Ventricular fibrillation is the most dreaded cardiac arrhythmia during STEMI .If it occurs outside the hospital , it is usually a farewell arrhythmia to most patients . If it occurs within CCU , it is a well tackled arrhythmia and has little impact on long term mortality.
When it occurs in early hours of STEMI it is referred to as primary VF.
Even though it is a killer arrhythmia , primary VF is often an one time re- perfusion arrhythmia. There is no entity called recurrent primary VF .
If recurrent VF occurs some other mechanism is to be suspected (Drug, hypoxia, scar, ion channel defect etc)
Mechanism
Primary VF is ischemia triggered and secondary VF is infarct area triggered .Hypoxia , LVF or old scars also could contribute .
How to terminate primary VF ?
Immediate defibrillation is the only option.
After a successful reversion of VF should we follow it up with anti arrhythmic drugs routinely ?
No . It is not routine.(This is what we are debating today !)
What if , multiple VPDs and non sustained VT continue to occur in the ensuing hours after an episode of primary VF ?
It is indeed appropriate , to use an infusion of Amiodarone or lignocaine in such situation . Following it with oral Amiodarone is generally not required if the LV function is well-preserved.
Advantage and disadvantages of Amiodarone
- Pro arrhythmia – A undermined issue.
- Myocardial depressive action of Amiodarone is a deterrent for its routine use.
- Amiodarone induced bradycardia (If it is not a AV block ) may be an advantage as MVO2 may be reduced.
By the way , Lignocaine how does it fare vis-a-vis Amiodarone ?
It is equally a good drug with less side effects .But the ALIVE study delivered a death knock for this wonder drug.

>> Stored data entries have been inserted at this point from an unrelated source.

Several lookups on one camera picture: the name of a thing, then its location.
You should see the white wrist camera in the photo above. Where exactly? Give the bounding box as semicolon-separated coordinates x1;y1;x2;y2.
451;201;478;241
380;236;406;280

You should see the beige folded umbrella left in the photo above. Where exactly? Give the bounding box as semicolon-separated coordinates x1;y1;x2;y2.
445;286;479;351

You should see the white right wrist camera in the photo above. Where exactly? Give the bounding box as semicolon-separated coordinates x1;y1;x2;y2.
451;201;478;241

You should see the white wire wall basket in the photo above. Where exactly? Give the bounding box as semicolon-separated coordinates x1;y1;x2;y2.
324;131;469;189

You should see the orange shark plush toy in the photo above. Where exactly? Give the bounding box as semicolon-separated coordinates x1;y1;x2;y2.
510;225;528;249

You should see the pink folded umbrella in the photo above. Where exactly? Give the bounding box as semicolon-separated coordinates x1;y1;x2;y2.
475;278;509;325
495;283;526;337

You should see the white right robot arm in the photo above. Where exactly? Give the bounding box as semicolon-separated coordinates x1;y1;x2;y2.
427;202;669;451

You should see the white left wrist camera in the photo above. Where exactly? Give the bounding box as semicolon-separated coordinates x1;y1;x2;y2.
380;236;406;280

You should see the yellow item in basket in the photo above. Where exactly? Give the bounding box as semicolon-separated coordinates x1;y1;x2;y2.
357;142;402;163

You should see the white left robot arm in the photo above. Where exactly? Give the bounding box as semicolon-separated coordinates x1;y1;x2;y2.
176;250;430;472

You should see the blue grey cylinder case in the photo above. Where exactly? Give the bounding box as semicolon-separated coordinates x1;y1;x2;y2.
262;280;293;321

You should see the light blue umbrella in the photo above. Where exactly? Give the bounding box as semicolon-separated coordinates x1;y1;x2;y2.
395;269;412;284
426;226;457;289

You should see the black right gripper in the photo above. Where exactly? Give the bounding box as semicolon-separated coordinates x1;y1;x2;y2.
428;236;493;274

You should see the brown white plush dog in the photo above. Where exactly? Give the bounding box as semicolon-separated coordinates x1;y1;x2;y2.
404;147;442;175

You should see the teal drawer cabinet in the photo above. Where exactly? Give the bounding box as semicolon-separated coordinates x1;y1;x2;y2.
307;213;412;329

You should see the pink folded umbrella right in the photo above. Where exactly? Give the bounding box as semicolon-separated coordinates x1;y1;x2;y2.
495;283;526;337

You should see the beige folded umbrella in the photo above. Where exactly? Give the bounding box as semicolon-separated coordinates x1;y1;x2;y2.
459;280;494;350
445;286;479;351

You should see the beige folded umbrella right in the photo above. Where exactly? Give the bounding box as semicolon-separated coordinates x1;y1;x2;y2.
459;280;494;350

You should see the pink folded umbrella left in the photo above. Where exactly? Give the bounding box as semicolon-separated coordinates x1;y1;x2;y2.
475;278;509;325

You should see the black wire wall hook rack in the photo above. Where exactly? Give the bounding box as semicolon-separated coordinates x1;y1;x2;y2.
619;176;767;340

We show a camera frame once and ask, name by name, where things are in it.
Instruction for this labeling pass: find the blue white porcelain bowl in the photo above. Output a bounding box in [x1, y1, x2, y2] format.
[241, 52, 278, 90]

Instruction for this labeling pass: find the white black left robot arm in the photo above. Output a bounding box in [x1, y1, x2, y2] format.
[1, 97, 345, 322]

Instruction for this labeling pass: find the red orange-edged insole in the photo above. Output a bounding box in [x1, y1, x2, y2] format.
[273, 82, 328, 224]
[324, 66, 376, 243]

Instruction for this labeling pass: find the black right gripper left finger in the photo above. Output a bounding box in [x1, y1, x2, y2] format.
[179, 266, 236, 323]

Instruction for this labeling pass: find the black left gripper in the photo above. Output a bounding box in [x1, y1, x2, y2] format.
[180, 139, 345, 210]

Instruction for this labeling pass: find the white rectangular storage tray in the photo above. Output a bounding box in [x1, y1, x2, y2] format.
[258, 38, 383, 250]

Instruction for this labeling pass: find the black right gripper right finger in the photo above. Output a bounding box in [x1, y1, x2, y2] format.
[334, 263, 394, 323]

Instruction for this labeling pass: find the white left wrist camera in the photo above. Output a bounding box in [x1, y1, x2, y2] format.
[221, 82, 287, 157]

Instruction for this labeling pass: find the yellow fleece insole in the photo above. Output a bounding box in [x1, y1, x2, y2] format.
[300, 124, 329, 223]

Many (At-least me !) would still believe the unpopularity of Lignocaine among the current generation cardiologists is not due to academic reasons .

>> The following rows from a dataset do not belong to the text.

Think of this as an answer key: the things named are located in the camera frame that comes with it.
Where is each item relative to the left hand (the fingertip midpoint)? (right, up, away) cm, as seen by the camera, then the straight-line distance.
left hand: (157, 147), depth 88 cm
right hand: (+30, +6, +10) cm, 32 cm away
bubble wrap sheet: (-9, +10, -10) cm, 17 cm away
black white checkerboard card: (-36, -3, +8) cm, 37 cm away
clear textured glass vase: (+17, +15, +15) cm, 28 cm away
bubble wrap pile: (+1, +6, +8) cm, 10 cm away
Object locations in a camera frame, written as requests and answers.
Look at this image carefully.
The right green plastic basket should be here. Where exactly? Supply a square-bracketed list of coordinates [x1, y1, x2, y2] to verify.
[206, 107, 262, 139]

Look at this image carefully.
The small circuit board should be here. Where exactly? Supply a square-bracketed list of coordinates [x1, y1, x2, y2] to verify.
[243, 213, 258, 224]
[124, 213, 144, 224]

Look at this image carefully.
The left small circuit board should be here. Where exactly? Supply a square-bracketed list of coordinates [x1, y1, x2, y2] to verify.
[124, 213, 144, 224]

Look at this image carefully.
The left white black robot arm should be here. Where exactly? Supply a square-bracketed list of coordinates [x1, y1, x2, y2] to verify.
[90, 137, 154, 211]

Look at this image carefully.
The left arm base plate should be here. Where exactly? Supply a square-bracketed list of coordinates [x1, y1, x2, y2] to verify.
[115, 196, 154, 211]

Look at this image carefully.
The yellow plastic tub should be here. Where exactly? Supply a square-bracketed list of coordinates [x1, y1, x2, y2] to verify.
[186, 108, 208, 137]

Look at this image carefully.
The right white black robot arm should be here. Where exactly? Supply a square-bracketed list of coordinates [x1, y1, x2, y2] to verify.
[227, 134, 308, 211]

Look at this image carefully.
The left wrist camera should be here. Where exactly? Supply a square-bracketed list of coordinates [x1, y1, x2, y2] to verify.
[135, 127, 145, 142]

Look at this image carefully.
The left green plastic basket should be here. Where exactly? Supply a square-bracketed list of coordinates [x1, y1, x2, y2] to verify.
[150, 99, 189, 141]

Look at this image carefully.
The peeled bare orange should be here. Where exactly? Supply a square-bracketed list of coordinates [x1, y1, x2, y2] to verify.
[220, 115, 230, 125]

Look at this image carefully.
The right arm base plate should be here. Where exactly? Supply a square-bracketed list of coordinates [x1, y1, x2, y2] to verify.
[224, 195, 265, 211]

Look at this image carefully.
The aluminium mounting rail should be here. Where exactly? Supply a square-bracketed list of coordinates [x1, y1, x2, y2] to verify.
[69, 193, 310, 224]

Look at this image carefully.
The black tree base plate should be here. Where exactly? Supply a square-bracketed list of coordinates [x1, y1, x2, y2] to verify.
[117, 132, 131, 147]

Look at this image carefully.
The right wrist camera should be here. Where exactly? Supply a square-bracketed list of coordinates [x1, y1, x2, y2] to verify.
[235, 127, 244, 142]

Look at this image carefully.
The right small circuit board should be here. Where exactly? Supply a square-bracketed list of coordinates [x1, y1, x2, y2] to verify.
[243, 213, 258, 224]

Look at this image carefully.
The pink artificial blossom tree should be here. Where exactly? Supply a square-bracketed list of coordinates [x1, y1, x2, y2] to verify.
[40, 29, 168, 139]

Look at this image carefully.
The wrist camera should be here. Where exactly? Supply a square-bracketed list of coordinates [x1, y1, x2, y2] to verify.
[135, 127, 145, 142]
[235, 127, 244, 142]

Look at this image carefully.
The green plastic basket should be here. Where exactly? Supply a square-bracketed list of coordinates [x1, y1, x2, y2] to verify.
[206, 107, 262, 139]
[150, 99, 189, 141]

So what is the final message ?
- Even though popular opinion and ( even some guidelines ) suggest it may not be necessary to give anti arrhythmic drugs after successful reversion of primary VF . It is prudent to weigh the risks. We can’t use it as a routine .
- Still , it is always wiser to prevent further episodes of VF (Rare though ) .
- If you have a well performing CCU , routine post shock Amiodarone is not advised .
- If you do not trust your CCU staff one may have to rely on these drugs.
- Patients with complicated MI , high risk VPDs ( Akin to after shocks after an earth quake ! ) especially in large anterior MIs should receive intensive anti-arrhythmic therapy (IV followed by oral )
Please note
**Never plan for an ICD in patient’s with primary VF it is an absolute contraindication.
***Recurrent VT/VF in the setting of STEMI is often termed as electrical storm .It is a rare event which will require immediate CABG/PCI with VT ablation. Again ICDs are contraindicated here as the battery depletion will be fast .Further ICDs it does not cure the VT rather it allows it to emerge from within and then try to tackle it, while RF ablation eliminates VT focus and prevents it,s origin and provide a potential cure. But , remember only 20% of VT are amenable for RF ablation , while ICD counters all VTs wherever it originates . So there is a role for combination of ablation and then putting an ICD .
Our doctor agrees with this one. I mean the Chief Medical Director of Emergency Medical Department dislikes using amiodarone routinely.
For a long time he hasn’t wanted us to follow up with amiodarone after successful reversion of VF.